Background/Purpose: It is recognised that active disease in women with inflammatory arthritis is associated with adverse pregnancy outcomes. Most studies however, have focussed upon patients with rheumatoid arthritis and there is much less information on pregnancy outcomes in patients with psoriatic arthritis (PsA). Therefore, we present the outcomes of pregnancy in 14 consecutive patients, seen in a specialised obstetric rheumatology clinic – dealing with pregnancy issues in patients with rheumatic disease – over a 7-year period to explore the relationship between PsA and pregnancy.

Methods: Consecutive patients with PsA referred to the obstetric rheumatology clinic at University College London Hospital(UCLH) 2008-2014 were identified retrospectively. Their medical records six months before, during and four months after pregnancy were then examined to record: PsA disease activity, using physician global activity; medication history; plus maternal and fetal outcomes.

Results: Fourteen patients, with 16 pregnancies, were identified. Age range at delivery was 28-43 (median 34) years. Eleven had peripheral PsA; 3 had axial spondyloarthropathy and psoriasis. Previous obstetric history included 3 miscarriages and 10 live births in 8 patients. Pre-pregnancy, PsA related disease activity was: mild in 10; moderate in 2; and severe in 2 patients.  Therapy pre-pregnancy included: NSAIDs alone, 4 patients; sulfasalazine (SSZ) ± prednisolone, 3 patients; anti-TNFα inhibitors ± SSZ, 8 patients; leflunomide (LEF), which was stopped and washed out pre-partum, 1 patient; and no patients on methotrexate. In line with previous recommendations, anti-TNFα was stopped during the first trimester of pregnancy.
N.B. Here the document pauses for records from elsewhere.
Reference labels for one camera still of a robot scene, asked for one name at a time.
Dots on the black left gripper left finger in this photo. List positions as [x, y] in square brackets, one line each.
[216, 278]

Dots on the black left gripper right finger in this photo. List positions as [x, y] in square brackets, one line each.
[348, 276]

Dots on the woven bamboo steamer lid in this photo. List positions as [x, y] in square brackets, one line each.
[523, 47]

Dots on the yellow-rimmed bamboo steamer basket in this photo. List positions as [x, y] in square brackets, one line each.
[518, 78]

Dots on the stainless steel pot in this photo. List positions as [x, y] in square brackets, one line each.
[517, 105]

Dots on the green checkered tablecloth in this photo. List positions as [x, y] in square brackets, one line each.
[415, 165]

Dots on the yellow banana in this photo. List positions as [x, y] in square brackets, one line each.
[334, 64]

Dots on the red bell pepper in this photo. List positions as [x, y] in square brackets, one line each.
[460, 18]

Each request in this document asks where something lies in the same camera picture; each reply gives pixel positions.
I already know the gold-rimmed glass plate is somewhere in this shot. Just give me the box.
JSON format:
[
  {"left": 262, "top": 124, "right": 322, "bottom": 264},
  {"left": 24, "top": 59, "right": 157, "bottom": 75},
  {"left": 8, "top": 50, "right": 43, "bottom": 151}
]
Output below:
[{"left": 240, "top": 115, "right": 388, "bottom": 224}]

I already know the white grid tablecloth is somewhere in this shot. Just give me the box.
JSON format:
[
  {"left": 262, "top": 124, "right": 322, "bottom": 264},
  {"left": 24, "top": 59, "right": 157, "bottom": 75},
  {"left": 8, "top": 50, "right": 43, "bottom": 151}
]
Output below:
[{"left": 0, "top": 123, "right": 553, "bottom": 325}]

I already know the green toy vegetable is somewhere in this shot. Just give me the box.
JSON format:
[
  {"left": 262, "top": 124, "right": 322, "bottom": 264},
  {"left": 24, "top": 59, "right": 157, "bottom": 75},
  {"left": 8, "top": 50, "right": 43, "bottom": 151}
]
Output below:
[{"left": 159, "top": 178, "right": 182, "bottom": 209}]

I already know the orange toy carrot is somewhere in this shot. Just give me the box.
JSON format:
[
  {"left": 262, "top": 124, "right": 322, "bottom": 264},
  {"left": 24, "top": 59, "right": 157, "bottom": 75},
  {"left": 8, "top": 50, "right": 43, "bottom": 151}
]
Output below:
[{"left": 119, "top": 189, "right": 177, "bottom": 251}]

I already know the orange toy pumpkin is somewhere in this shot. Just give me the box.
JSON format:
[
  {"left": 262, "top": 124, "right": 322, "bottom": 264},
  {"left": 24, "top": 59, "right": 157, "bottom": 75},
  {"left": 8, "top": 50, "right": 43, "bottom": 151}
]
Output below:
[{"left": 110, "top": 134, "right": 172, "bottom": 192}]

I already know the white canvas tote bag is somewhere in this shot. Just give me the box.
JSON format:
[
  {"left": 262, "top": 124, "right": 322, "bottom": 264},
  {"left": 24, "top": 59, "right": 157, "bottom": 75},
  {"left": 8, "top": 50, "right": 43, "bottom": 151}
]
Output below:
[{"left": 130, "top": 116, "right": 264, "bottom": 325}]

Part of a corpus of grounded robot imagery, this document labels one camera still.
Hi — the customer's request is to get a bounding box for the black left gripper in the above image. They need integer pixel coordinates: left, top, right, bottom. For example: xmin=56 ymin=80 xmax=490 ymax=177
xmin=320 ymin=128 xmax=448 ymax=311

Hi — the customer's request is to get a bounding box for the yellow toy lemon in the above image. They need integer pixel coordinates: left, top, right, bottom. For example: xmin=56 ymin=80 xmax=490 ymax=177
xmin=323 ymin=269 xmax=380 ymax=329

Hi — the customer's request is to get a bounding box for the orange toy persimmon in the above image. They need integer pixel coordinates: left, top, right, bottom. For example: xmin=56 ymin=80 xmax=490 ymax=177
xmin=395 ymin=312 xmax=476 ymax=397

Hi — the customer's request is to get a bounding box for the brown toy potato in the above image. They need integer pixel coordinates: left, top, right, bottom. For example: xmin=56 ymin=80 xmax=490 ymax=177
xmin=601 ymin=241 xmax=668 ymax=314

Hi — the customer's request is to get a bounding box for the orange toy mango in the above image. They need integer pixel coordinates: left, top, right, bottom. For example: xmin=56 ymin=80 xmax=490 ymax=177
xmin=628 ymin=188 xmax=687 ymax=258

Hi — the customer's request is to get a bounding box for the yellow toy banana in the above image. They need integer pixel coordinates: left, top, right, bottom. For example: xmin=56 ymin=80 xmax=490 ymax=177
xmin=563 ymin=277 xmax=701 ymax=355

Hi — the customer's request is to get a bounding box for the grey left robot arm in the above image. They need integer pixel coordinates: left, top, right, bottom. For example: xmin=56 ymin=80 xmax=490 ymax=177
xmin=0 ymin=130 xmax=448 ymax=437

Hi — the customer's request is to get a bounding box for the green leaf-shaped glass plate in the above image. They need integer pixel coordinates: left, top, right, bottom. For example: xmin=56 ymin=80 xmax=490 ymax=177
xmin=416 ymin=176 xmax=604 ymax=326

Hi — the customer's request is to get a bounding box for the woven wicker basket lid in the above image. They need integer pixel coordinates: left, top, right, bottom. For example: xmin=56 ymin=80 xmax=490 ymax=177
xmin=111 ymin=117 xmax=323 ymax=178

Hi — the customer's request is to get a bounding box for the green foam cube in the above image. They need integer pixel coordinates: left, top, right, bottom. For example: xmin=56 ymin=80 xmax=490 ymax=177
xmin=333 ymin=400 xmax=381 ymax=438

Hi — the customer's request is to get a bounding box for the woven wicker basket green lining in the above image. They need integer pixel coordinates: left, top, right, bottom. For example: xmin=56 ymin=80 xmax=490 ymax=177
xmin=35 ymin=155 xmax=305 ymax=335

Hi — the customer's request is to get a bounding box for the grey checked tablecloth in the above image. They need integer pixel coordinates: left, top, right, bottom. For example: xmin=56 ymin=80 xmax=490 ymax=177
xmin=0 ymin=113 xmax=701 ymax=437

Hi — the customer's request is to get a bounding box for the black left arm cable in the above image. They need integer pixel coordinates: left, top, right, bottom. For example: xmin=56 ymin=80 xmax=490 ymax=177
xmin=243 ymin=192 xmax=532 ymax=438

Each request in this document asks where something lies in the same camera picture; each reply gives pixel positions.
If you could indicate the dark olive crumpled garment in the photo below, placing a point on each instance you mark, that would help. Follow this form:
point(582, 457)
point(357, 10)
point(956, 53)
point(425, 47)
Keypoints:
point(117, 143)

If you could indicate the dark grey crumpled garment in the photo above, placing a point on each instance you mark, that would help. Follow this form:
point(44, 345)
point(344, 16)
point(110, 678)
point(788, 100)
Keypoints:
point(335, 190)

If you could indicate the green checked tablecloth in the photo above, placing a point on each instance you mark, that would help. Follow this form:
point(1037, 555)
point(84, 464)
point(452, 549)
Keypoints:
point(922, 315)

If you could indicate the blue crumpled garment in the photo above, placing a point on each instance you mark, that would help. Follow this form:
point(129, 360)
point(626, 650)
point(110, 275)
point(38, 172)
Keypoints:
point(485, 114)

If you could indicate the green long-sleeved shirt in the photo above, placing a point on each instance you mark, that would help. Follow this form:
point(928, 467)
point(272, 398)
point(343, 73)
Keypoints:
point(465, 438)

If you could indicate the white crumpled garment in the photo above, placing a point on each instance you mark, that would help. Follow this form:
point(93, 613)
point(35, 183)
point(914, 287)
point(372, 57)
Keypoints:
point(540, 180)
During pregnancy disease activity improved in 1 patient, remained active in 2 and worsened in 5 patients during mid to late pregnancy. In two cases this was managed with a reducing dose of prednisolone, from 20mg/day; in two other cases both prednisolone and SSZ were started. Of 16 pregnancies there were 2 spontaneous first trimester miscarriages, 14 live births and no maternal complications. Data from 11 births at UCLH revealed: mean birth weight 3.2 (range 2.9-3.8) kg; mean gestation 39.5 (range 37 to 42) weeks; 8 vaginal deliveries; 2 elective and 1 emergency caesarean section; and no congenital malformations. In 8 patients disease activity increased post-partum and was managed with reducing does of prednisolone or by restarting anti-TNF therapy. Of patients who flared, two had active disease activity antenatally which did not improve with pregnancy and the rest flared during/after pregnancy.

Conclusion: Pregnancy outcomes in these patients with PsA did not display an appreciable increase in miscarriage rate or pre-term delivery. Increased disease activity however, occurred in 5/14 patients during and 8/14 within four months post-pregnancy requiring an increase in disease specific therapy. Knowledge of alterations of disease activity in relation to pregnancy is important when counselling patients with PsA in this situation and advising continuation of disease ameliorating therapies that are compatible with pregnancy.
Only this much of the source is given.